[[ Material shown open ]]

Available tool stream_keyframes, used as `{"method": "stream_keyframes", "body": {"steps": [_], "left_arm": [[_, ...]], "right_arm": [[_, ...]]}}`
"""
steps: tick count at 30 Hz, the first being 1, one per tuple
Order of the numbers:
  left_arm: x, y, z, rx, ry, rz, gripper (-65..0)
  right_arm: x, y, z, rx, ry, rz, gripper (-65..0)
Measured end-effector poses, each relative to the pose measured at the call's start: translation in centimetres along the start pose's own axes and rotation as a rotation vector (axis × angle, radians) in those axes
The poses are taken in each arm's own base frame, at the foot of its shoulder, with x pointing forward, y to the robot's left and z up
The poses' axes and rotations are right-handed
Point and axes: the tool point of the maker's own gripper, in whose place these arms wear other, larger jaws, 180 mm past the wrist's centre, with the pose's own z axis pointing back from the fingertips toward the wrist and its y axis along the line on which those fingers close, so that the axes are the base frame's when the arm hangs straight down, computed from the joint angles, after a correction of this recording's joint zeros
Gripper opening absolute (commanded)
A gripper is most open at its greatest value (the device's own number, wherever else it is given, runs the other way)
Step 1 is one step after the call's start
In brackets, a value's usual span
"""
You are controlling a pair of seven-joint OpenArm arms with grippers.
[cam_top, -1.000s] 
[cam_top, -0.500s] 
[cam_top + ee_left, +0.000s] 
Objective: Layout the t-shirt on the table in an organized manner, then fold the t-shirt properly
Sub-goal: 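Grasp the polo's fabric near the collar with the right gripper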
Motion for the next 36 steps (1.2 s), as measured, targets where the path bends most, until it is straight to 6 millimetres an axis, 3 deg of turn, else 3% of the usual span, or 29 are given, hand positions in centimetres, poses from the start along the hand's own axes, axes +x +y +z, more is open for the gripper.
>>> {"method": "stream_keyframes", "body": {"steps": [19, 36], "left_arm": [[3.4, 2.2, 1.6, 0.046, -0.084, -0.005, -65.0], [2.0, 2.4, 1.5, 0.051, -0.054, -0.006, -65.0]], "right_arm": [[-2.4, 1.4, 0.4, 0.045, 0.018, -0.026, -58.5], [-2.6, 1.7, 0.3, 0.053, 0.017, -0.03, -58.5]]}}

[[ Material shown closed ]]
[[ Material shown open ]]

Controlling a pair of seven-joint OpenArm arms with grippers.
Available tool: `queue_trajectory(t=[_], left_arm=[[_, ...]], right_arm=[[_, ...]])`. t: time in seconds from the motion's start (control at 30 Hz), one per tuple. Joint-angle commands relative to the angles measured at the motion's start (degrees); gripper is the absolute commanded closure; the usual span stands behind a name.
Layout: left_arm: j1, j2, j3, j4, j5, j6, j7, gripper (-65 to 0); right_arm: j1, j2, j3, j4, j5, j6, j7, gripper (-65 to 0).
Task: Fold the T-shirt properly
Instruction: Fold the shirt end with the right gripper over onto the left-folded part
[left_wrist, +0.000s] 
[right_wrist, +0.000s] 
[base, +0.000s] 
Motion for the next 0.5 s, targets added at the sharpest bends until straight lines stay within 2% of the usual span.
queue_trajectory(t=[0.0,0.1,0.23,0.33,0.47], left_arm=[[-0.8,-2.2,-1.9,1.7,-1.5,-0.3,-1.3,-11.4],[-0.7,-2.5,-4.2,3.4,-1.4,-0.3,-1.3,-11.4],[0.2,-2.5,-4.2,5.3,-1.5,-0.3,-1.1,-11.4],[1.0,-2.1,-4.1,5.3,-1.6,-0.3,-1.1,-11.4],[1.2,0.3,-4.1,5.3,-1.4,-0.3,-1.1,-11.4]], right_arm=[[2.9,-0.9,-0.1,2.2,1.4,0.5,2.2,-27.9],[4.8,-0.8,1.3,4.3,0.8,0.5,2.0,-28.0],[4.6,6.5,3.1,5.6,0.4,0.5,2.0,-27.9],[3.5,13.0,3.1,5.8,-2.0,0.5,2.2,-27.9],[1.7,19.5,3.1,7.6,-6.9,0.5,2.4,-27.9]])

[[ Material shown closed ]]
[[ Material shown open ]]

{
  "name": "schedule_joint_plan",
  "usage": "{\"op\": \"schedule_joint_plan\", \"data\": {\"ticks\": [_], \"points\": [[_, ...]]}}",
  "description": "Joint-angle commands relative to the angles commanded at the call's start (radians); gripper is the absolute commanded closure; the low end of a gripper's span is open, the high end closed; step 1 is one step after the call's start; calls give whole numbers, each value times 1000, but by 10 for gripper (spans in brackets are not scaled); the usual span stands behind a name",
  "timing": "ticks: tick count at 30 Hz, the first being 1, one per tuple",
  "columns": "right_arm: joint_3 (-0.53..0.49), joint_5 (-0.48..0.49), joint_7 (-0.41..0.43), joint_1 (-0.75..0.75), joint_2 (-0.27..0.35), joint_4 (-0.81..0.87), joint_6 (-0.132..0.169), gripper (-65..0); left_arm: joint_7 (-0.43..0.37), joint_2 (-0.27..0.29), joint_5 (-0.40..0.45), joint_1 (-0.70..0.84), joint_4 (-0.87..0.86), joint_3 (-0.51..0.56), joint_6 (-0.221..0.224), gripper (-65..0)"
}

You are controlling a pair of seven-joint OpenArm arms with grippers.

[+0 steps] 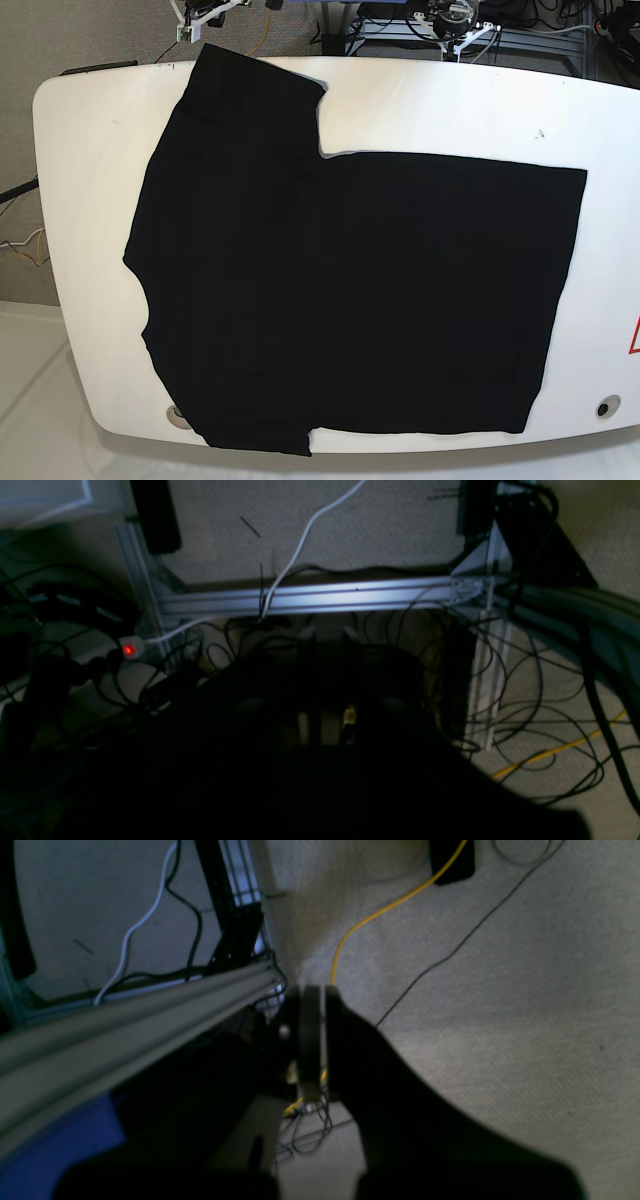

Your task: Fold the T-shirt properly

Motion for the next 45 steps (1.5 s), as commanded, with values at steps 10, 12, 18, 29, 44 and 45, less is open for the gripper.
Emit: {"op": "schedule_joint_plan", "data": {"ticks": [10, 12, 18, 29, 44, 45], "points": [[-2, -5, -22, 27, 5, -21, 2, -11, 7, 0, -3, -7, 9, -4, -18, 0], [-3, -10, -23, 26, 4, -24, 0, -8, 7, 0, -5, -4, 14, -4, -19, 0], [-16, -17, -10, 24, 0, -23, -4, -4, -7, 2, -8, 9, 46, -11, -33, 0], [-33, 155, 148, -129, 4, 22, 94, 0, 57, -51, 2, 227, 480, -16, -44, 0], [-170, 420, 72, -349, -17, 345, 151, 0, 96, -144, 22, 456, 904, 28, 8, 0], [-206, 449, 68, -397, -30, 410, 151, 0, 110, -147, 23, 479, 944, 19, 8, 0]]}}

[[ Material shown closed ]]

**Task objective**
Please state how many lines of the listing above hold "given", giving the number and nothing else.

**Worked solution**
2